*** Data block Section Begins ***
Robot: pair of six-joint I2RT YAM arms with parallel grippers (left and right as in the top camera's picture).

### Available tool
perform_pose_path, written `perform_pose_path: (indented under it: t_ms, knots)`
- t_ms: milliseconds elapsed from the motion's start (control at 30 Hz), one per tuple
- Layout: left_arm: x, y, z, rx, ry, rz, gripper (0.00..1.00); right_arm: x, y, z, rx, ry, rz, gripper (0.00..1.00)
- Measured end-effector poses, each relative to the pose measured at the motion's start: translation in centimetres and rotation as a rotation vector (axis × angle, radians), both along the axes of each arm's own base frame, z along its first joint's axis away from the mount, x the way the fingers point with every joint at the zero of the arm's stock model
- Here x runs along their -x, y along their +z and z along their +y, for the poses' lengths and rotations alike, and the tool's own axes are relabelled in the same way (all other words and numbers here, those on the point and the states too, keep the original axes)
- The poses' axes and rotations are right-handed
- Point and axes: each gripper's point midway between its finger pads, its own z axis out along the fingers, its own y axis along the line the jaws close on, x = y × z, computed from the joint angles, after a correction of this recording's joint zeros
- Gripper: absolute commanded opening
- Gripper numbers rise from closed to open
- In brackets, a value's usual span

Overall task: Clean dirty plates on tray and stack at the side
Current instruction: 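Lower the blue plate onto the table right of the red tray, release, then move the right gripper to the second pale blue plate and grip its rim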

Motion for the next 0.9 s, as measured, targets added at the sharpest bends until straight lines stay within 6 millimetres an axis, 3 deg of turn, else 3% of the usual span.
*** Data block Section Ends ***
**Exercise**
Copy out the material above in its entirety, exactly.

**Solution to this exercise**
Robot: pair of six-joint I2RT YAM arms with parallel grippers (left and right as in the top camera's picture).

### Available tool
perform_pose_path, written `perform_pose_path: (indented under it: t_ms, knots)`
- t_ms: milliseconds elapsed from the motion's start (control at 30 Hz), one per tuple
- Layout: left_arm: x, y, z, rx, ry, rz, gripper (0.00..1.00); right_arm: x, y, z, rx, ry, rz, gripper (0.00..1.00)
- Measured end-effector poses, each relative to the pose measured at the motion's start: translation in centimetres and rotation as a rotation vector (axis × angle, radians), both along the axes of each arm's own base frame, z along its first joint's axis away from the mount, x the way the fingers point with every joint at the zero of the arm's stock model
- Here x runs along their -x, y along their +z and z along their +y, for the poses' lengths and rotations alike, and the tool's own axes are relabelled in the same way (all other words and numbers here, those on the point and the states too, keep the original axes)
- The poses' axes and rotations are right-handed
- Point and axes: each gripper's point midway between its finger pads, its own z axis out along the fingers, its own y axis along the line the jaws close on, x = y × z, computed from the joint angles, after a correction of this recording's joint zeros
- Gripper: absolute commanded opening
- Gripper numbers rise from closed to open
- In brackets, a value's usual span

Overall task: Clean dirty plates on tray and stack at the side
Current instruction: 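Lower the blue plate onto the table right of the red tray, release, then move the right gripper to the second pale blue plate and grip its rim
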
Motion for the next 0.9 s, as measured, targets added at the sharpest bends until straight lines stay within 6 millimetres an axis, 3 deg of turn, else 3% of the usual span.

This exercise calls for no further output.